**EXERCISE PROMPT**
Look for the word "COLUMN". Copy every line of the listing where it occurs.
########################################
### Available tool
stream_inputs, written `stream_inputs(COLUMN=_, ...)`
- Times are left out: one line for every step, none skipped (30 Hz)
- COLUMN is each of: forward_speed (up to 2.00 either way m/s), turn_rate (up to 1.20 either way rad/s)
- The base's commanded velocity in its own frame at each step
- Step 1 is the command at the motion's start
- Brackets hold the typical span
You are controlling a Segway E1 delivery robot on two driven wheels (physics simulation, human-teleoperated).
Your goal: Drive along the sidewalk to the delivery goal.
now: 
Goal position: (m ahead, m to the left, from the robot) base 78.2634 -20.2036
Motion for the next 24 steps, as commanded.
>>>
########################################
**THE COMPLETED TASK**
stream_inputs, written `stream_inputs(COLUMN=_, ...)`
- COLUMN is each of: forward_speed (up to 2.00 either way m/s), turn_rate (up to 1.20 either way rad/s)

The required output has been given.